Problem to solve → The answer is one number: how many lines in the data below hold "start".

Stored data
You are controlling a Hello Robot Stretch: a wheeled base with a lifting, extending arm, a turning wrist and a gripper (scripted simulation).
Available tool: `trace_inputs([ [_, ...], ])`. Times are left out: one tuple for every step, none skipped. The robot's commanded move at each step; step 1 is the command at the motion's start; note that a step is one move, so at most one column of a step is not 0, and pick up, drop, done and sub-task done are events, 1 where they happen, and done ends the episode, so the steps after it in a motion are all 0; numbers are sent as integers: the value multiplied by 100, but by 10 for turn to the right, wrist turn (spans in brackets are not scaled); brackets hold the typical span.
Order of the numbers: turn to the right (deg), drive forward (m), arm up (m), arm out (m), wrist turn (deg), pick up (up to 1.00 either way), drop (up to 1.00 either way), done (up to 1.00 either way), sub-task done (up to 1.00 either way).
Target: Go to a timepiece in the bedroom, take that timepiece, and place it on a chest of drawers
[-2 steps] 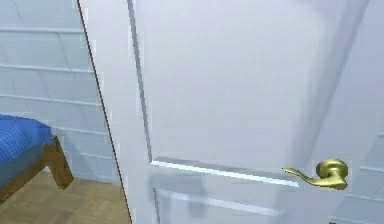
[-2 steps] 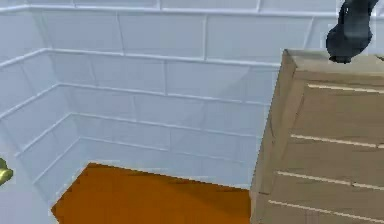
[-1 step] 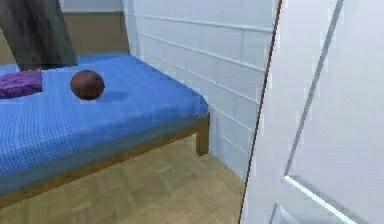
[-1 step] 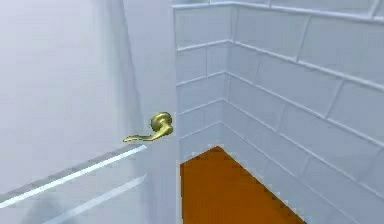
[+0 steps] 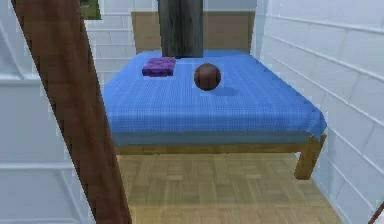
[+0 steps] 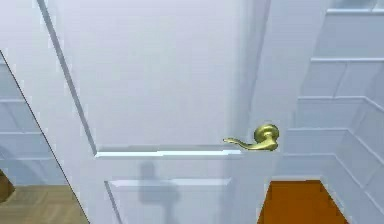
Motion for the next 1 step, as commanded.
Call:
trace_inputs([
  [0, 30, 0, 0, 0, 0, 0, 0, 0],
])
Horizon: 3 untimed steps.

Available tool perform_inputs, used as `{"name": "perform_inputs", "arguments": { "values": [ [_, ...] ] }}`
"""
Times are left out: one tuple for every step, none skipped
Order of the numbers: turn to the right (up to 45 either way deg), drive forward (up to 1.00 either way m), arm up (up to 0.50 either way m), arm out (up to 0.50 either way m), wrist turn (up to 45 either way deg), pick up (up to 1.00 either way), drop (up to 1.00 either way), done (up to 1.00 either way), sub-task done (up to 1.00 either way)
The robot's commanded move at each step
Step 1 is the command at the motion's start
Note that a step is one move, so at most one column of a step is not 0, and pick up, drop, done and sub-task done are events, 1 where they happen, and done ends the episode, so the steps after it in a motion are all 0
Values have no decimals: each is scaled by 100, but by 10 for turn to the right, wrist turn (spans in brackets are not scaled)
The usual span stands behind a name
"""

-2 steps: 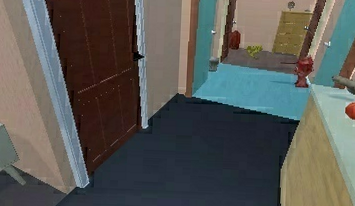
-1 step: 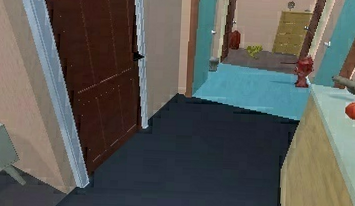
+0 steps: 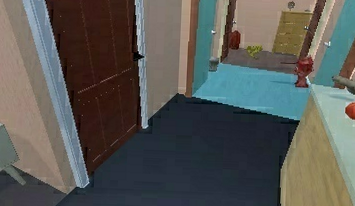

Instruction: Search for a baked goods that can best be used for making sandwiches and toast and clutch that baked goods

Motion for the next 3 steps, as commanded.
{"name": "perform_inputs", "arguments": {
  "values": [
    [0,0,0,0,0,100,0,0,0],
    [0,0,8,0,0,0,0,0,0],
    [0,0,0,0,0,0,0,100,0]
  ]
}}
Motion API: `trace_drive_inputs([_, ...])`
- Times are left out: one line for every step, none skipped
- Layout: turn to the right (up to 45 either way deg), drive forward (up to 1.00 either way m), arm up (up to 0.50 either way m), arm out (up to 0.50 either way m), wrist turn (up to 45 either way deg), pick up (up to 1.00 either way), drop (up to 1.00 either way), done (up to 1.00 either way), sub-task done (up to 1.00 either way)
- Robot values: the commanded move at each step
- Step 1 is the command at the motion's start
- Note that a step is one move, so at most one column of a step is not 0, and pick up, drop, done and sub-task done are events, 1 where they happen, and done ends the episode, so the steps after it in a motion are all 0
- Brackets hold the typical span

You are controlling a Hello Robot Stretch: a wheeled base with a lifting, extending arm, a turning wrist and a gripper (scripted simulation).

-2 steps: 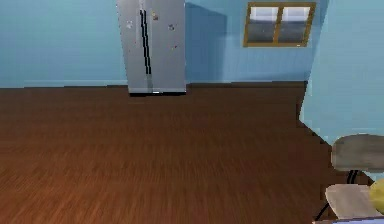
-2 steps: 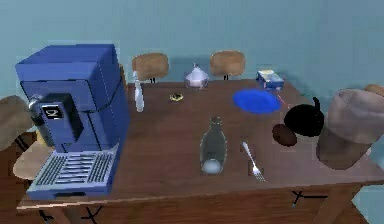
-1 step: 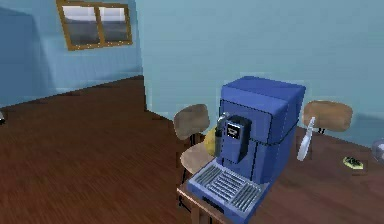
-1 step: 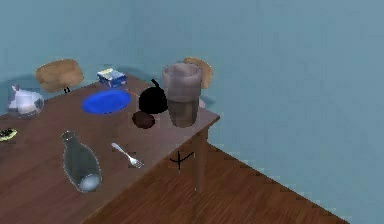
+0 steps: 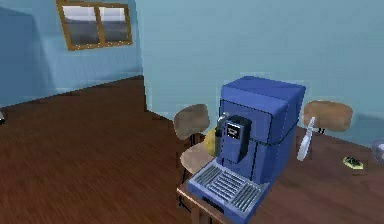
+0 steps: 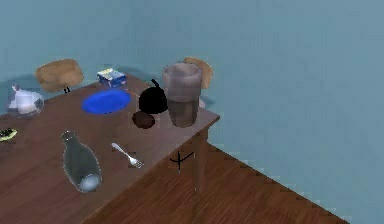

Output below → 3